Erdogan at an embarrassing position


For more than a month, university students in Turkey have been demonstrating against the appointment of a close associate of President Recep Tayyip Erdogan’s party at the head of a prestigious university in Istanbul. 

The continuation of these protests, which the authorities confronted with the deployment of security forces, is an embarrassment to the Turkish president, especially in light of his desire to improve his country’s relations with the West in addition to the economic crisis that Anatolia is going through.

President Recep Tayyip Erdogan responded by deploying security forces on the streets. Although they do not seem to have the support of the majority of Turks at present, these demonstrations have commemorated the vast protest movement that shook Erdogan’s rule in 2013.

The Turkish president, who has not hesitated to crush any form of rebellion immediately since the failed coup in 2016, chose confrontation, but is embarrassed between his desire to repair relations between Ankara and the West as his country is going through an economic crisis.

And the protest movement was launched when he decided Erdogan The appointment of a loyalist of his party as president of the prestigious Bosphorus University (Bogazici) in Istanbul early this year.

The choice of this official accused of plagiarism was the straw that broke the camel’s back for many young people who know only one leader of their country, Erdogan, who came to power in 2003.

“We are not satisfied with the economic situation, nor with the increasing pressure” on individual freedoms, said Zainab Karbanzadeh, 19, who is participating in the protests.

This student explains that “perpetrators of murderous women who have gone unpunished and gangsters get out of prison and are treated like princes, but our comrades are being put behind bars because of a tweet,” stressing, “We reject that.”

Today the campus of Bogazici University looks like a besieged fortress. Metal barriers have been erected hundreds of meters across while a video of police shackling the university entrance gate last month sparked outrage.

Security forces also fired tear gas and rubber bullets to disperse protest rallies in Istanbul, Ankara and Izmir and arrested more than 500 protesters.

Although most of the arrested students were released, the arrests and the brutality of the security forces led to fresh accusations against Erdogan of a tendency to tyranny.

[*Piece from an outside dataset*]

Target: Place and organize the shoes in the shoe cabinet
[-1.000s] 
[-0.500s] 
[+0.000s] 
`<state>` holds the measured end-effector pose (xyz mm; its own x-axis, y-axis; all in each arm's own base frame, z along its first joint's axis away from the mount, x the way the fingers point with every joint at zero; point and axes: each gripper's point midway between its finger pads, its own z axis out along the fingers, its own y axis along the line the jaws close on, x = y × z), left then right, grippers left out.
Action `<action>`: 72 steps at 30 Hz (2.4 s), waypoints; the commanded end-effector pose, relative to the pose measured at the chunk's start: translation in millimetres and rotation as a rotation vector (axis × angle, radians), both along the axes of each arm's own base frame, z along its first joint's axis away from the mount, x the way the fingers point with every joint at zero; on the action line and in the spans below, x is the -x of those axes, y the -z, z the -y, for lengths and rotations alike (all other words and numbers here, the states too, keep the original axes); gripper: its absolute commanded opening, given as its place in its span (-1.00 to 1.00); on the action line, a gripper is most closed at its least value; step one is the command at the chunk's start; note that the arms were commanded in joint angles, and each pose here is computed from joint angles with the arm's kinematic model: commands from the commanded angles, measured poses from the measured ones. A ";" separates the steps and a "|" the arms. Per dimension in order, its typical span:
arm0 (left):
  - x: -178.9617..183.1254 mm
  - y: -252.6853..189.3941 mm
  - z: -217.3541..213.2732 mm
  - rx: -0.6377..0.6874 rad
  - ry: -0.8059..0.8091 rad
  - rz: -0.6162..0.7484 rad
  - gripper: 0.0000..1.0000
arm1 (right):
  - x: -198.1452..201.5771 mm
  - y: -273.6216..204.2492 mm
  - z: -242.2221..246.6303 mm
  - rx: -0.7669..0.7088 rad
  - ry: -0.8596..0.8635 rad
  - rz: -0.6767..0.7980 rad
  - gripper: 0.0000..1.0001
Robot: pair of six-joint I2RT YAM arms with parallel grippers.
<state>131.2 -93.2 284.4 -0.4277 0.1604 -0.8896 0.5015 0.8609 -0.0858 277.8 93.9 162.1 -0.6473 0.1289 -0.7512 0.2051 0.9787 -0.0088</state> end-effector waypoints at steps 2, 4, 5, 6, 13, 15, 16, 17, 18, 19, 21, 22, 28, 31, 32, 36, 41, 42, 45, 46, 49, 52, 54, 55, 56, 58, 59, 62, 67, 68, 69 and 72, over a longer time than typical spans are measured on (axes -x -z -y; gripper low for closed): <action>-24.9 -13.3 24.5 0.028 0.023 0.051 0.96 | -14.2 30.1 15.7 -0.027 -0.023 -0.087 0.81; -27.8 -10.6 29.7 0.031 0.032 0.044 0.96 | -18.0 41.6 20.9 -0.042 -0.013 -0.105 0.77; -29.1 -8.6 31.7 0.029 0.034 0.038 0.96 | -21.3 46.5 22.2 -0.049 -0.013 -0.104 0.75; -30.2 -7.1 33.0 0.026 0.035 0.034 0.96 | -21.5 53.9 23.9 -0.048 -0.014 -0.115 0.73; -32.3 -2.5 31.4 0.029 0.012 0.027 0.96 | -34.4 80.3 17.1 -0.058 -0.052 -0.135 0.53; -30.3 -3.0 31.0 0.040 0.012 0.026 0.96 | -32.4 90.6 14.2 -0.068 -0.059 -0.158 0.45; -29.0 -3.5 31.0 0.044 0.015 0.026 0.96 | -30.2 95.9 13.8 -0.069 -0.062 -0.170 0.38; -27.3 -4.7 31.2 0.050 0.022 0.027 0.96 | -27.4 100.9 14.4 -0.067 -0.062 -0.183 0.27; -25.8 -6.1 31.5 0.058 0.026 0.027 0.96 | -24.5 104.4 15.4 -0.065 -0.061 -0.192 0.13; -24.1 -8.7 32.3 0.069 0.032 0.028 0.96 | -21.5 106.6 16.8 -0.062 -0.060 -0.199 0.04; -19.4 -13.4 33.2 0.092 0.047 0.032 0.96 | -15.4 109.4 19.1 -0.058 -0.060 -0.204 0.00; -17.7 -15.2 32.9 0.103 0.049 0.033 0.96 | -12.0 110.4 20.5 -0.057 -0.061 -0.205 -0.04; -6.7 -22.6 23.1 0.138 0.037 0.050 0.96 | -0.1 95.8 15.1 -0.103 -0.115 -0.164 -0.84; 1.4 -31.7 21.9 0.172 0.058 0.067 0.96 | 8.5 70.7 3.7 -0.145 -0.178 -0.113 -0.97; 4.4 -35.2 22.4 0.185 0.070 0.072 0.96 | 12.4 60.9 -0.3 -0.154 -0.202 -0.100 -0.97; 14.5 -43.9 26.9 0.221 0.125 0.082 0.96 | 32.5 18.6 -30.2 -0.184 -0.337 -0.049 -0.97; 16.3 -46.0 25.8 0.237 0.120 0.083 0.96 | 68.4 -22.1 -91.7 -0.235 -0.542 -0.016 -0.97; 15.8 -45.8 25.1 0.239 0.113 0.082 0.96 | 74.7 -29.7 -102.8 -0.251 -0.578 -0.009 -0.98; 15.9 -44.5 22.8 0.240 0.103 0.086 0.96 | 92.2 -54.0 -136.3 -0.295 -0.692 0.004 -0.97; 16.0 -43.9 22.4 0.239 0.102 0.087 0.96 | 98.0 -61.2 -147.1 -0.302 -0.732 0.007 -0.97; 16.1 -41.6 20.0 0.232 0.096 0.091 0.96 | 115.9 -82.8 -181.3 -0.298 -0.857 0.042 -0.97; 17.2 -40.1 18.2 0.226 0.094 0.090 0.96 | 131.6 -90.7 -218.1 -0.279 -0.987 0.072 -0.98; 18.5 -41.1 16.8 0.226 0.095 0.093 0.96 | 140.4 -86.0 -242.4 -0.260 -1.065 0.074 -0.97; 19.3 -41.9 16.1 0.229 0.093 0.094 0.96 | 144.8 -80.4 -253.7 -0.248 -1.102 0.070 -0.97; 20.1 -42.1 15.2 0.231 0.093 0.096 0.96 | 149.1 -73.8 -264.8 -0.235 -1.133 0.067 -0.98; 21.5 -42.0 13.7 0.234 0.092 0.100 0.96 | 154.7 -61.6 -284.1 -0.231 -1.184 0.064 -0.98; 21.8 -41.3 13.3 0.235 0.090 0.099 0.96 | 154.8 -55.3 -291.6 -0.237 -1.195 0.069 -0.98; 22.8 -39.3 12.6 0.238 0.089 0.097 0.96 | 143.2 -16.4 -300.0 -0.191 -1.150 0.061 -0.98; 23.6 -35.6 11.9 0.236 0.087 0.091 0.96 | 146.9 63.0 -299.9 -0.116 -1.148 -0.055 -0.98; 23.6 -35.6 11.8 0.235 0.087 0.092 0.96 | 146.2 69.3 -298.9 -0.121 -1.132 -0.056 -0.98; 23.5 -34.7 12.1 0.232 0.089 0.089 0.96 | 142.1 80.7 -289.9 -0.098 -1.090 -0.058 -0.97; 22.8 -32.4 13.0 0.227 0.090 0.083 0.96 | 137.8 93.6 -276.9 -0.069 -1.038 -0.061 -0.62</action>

Zainab Gambetti, a professor of political science in Bogazici, says that this university “has crystallized many points that arouse discontent with the presidential system (which was introduced in 2018 and expanded Erdogan’s powers) to the collapse of the economy.”

After seeming to ignore the protests at first, Erdogan has stepped up his attacks on the protesters in recent weeks, describing them as tools “in the hands of terrorists” and Western powers.